In the below awk using the tab-delimited input, I am trying count the - symbol in $5 and output the count as well as the renamed condition ins . I am also count the - symbol in $6 and output the count as well as the renamed condition del . I am also count the tomes that in $5 and $6 there are actually letters in both, and output the count as well as the renamed condition snp .
input
Index Mutation Call Start End Ref Alt Func.refGene Gene.refGene ExonicFunc.refGene Sanger
13 c.[1035-3T>C]+[1035-3T>C] 166170127 166170127 T C intronic SCN2A
16 c.[2994C>T]+[=] 166210776 166210776 C T exonic SCN2A synonymous SNV
19 c.[4914T>A]+[4914T>A] 166245230 166245230 T A exonic SCN2A synonymous SNV
20 c.[5109C>T]+[=] 166245425 166245425 C T exonic SCN2A synonymous SNV
21 c.[5139C>T]+[=] 166848646 166848646 G A exonic SCN1A synonymous SNV
22 c.3152_3153insAACCACT 166892841 166892841 - AGTGGTT exonic SCN1A frameshift insertion TP
23 c.2044-5delT 166898947 166898947 A - intronic SCN1A
25 c.1530_1531insA 166901684 166901684 - T exonic SCN1A frameshift insertion FP
Sorry to say but I am not able to understad it, following are some questions on this.
i- What you mean here by renamed ins and del here?
ii- Are you trying to fill any field with above metioned keywords?
iii- I could see string del and ins on 23rd and 25th lines respectively, so is it related to it? Though it is second column where I could see it(considering field seprator is space or tab here).
Request you to please post more meaningful data samples and meaningful output samples too, so that we could try to help you in same.

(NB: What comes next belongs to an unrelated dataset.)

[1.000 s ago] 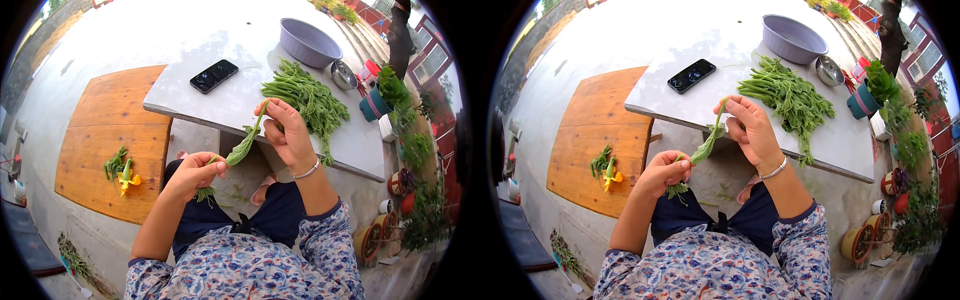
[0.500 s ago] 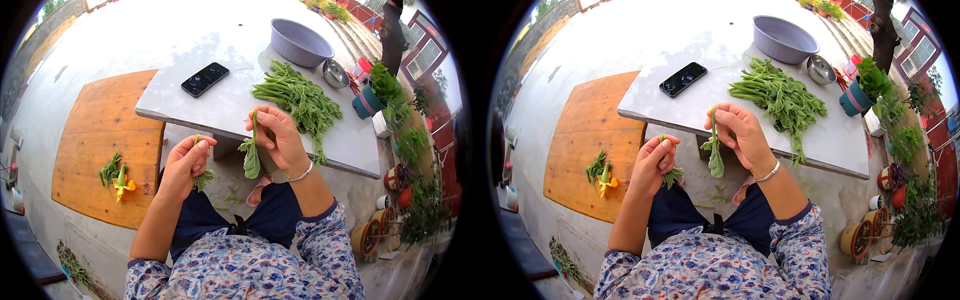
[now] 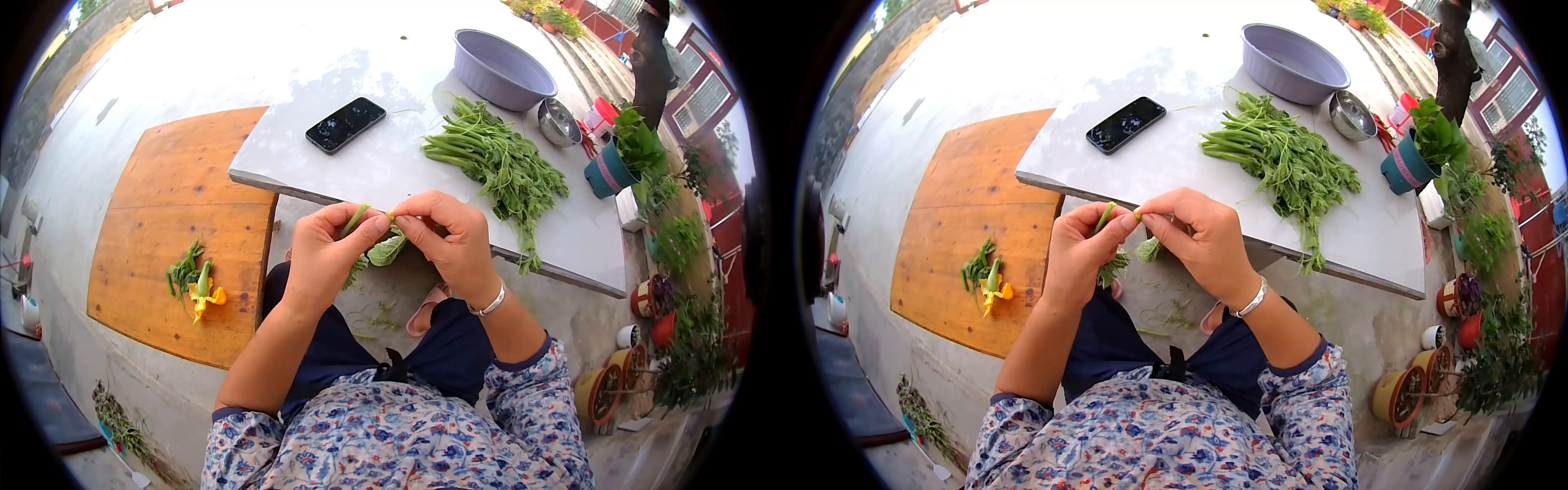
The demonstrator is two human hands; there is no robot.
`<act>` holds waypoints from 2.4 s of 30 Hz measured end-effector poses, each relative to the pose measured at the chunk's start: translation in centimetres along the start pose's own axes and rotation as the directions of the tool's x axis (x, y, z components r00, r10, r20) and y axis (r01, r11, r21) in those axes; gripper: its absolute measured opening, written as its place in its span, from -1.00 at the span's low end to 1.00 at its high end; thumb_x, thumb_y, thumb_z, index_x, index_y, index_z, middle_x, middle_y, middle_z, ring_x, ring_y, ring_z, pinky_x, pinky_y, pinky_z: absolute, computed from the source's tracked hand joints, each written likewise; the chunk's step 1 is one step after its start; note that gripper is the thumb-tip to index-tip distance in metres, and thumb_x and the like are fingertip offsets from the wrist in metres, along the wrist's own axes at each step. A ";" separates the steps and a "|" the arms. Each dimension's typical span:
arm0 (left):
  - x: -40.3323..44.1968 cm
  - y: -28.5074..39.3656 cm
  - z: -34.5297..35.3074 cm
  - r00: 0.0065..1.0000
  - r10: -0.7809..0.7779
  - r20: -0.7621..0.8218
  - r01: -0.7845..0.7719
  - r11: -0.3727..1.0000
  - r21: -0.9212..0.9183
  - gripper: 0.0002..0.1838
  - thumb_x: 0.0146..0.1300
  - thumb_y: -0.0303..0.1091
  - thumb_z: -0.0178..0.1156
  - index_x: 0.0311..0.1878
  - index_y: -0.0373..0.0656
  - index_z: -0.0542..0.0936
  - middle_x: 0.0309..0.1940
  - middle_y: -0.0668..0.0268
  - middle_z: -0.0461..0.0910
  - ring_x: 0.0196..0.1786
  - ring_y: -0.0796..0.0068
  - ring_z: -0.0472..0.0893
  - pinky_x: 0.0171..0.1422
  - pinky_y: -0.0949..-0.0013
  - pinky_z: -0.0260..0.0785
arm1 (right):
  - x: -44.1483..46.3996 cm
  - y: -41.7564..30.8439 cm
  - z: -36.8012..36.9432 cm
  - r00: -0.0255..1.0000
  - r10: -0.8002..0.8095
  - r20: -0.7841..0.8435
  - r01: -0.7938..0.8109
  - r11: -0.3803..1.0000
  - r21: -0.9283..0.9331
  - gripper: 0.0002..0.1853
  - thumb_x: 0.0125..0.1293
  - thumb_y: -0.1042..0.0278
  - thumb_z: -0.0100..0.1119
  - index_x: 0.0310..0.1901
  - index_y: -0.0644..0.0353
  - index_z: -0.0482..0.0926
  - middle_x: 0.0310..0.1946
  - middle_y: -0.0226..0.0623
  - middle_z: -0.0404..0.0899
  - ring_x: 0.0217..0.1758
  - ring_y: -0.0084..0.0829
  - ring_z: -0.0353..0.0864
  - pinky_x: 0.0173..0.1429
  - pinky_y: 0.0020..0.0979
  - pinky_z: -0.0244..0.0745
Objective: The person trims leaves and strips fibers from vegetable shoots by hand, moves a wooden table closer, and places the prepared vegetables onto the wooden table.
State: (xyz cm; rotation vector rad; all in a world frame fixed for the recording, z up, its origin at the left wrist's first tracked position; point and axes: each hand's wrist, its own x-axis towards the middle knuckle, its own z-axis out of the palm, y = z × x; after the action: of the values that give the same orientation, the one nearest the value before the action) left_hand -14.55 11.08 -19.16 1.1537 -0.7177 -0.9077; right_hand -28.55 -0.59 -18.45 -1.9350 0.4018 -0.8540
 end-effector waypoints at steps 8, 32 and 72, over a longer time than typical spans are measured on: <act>0.6 0.2 -0.7 0.996 -0.084 0.024 0.083 0.996 0.043 -0.88 0.23 -0.39 0.30 -0.29 -0.26 0.62 -0.59 0.60 0.41 -0.60 0.87 0.23 -0.55 0.68 -0.02 | 0.4 0.4 0.3 0.837 -0.541 0.084 0.504 0.700 -0.507 -0.84 0.11 0.49 0.32 -0.24 0.11 0.64 -0.38 -0.38 0.61 -0.55 -0.43 0.60 -0.54 -0.44 0.46; 1.2 -0.5 -0.8 0.965 -0.222 0.140 0.256 0.915 -0.313 -0.91 0.20 -0.44 0.22 -0.41 -0.17 0.52 -0.68 0.57 0.33 -0.71 0.82 0.17 -0.63 0.65 -0.10 | 0.2 0.8 1.6 0.865 -0.501 -0.015 0.456 0.799 -0.391 -0.83 0.14 0.52 0.28 -0.20 0.19 0.62 -0.40 -0.39 0.59 -0.61 -0.54 0.52 -0.58 -0.50 0.37; -0.7 -1.8 0.3 0.985 0.026 0.173 -0.019 0.999 -0.044 -0.76 0.18 -0.55 0.33 -0.07 -0.30 0.60 -0.19 0.35 0.64 -0.13 0.66 0.60 -0.01 0.58 0.46 | -2.4 -0.3 -0.7 0.971 0.213 0.112 -0.241 0.887 0.394 -0.87 0.30 0.41 0.25 -0.17 0.23 0.68 -0.39 -0.52 0.58 -0.51 -0.80 0.36 -0.44 -0.71 0.27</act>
State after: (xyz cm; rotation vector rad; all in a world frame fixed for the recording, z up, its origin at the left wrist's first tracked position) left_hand -15.56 11.27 -20.77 1.0360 -0.8475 -1.0083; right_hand -30.74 0.52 -18.97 -1.4918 0.3700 -0.6572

awk -F'\t' '$5=="-"{count++} # check for - in $5
$6=="-"{count++} # check for - in $6
END{print "Category","Count"; # replace null with zero
print "indel",count+0}' out |
column -t > count
# print tab-delimited
i- since I am just counting - , I am renaming that based on which field was used
For example, .
if $5 was used to count the - , then the - is renamed or printed as ins
if $6 was used to count the - , then the - is renamed or printed as del
if $5 and $6 had letters in them and were used to count then that is renamed or printed as snp
ii- I am not filling the fields with data, rather using the data already there to output the result.
iii- those keywords are in that field $2 in this example but that is not always the case.